Pilot Study to Evaluate a Method of Controlling High Blood Sugar in the Pediatric Intensive Care Unit

Pilot Study to Evaluate a Method of Controlling High Blood Sugar in the Pediatric Intensive Care Unit

Pilot Study Evaluating Use of Insulin-Glucose Algorithm and Glucose Monitoring Techniques to Control Hyperglycemia in the Pediatric Intensive Care Unit

Recent studies of adult intensive care unit (ICU) patients have shown significantly decreased morbidity and mortality when blood sugar concentrations are closely controlled. The safety and efficacy of this type of blood sugar management has not been studied in the pediatric ICU population. Based on the current pediatric literature data as well as our extensive retrospective study, blood sugar concentrations have a potentially profound role to play among PICU patients.
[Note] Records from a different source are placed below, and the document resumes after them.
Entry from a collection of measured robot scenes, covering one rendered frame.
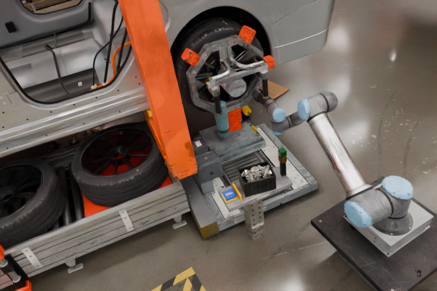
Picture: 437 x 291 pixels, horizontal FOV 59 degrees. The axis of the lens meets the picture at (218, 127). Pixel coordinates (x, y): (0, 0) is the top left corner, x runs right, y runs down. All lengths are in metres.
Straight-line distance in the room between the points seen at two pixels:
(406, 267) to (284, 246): 0.76
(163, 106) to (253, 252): 1.17
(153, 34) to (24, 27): 2.46
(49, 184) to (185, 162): 0.95
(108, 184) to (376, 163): 2.00
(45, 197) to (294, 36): 2.02
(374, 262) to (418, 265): 0.22
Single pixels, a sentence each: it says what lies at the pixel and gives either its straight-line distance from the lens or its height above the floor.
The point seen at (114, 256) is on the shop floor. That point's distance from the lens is 2.87.
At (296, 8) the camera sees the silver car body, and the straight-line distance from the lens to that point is 2.84.
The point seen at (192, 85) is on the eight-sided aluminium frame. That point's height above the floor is 0.89.
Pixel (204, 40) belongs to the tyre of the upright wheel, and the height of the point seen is 1.13.
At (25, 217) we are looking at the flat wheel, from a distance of 2.69.
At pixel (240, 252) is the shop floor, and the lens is 2.66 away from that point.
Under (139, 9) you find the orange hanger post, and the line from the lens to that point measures 1.84.
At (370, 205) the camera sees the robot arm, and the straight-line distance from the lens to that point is 2.07.
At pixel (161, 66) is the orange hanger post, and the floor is 1.31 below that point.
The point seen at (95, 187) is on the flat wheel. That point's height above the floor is 0.48.
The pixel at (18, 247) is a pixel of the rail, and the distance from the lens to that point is 2.69.
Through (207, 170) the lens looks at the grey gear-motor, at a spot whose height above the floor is 0.36.
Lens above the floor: 2.22
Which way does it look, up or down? 38 degrees down
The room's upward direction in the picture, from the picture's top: 10 degrees counter-clockwise
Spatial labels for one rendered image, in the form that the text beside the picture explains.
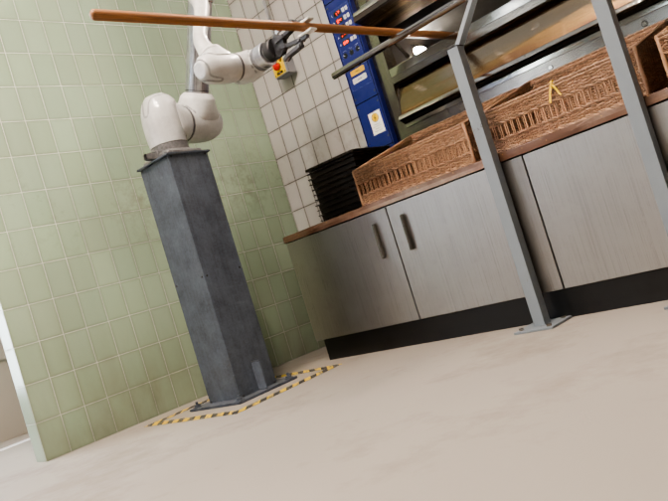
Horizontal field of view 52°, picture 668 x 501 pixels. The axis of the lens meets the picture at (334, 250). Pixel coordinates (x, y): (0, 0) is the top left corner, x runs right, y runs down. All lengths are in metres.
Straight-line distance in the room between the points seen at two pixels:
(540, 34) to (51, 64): 2.06
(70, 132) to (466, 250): 1.79
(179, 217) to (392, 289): 0.88
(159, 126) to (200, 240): 0.49
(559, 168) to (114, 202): 1.92
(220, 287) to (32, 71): 1.27
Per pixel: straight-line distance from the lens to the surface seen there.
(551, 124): 2.32
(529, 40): 2.91
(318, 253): 2.93
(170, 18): 2.12
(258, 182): 3.72
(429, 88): 3.15
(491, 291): 2.45
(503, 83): 2.96
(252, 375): 2.79
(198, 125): 3.00
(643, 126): 2.10
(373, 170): 2.72
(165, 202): 2.83
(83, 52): 3.47
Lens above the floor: 0.37
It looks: 2 degrees up
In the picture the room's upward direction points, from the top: 17 degrees counter-clockwise
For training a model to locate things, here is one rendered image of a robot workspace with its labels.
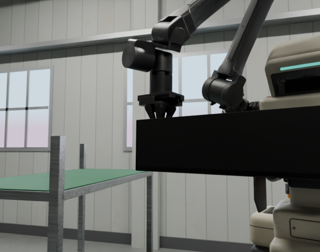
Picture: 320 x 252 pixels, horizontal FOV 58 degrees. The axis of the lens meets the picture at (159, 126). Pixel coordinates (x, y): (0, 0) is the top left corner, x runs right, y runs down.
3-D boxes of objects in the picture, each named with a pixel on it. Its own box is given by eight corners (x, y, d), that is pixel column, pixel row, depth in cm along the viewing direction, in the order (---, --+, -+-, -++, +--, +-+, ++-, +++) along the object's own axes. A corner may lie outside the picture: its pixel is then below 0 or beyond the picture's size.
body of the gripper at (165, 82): (170, 99, 67) (171, 67, 67) (136, 103, 72) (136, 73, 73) (185, 103, 72) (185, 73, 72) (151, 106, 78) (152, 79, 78)
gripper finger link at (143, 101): (161, 134, 67) (161, 94, 68) (136, 135, 71) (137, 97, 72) (177, 136, 73) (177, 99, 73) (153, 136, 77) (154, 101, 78)
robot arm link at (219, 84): (246, 98, 91) (232, 95, 96) (236, 74, 85) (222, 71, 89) (228, 118, 89) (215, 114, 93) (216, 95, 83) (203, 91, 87)
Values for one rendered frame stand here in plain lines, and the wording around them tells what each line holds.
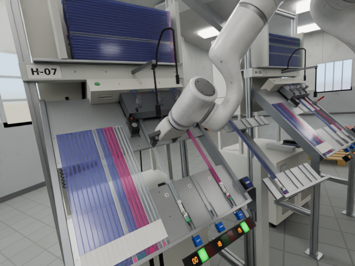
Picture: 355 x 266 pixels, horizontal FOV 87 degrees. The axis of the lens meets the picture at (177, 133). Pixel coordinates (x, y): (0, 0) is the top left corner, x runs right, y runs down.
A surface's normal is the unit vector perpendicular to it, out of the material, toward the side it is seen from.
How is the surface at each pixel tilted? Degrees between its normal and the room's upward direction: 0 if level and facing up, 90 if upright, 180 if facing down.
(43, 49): 90
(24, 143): 90
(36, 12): 90
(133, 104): 46
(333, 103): 90
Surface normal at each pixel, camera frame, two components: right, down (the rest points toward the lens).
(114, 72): 0.54, 0.09
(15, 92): 0.86, 0.00
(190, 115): -0.22, 0.79
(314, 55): -0.50, 0.19
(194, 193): 0.33, -0.61
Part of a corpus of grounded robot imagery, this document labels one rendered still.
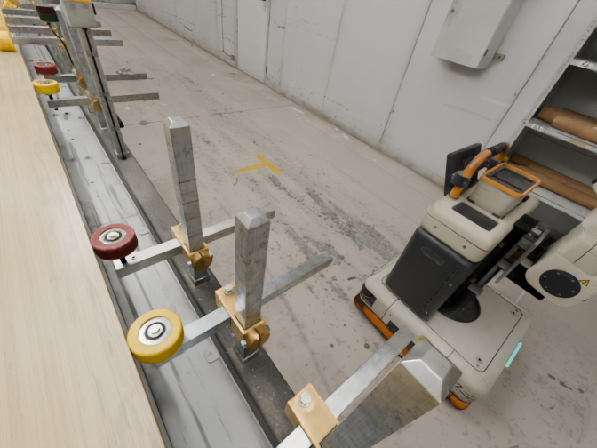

In preparation for a multi-center randomized control trial, we propose a prospective feasibility study to evaluate the safety and effectiveness of using an insulin delivery algorithm to manage blood sugar in the PICU. Our hypothesis for this feasibility trial is that uniformly monitoring and controlling blood glucose with a Discrete-Closed-Loop(DCL) insulin delivery algorithm will be an effective, safe, and consistent means of delivering insulin to manage glucose in the pediatric intensive care unit.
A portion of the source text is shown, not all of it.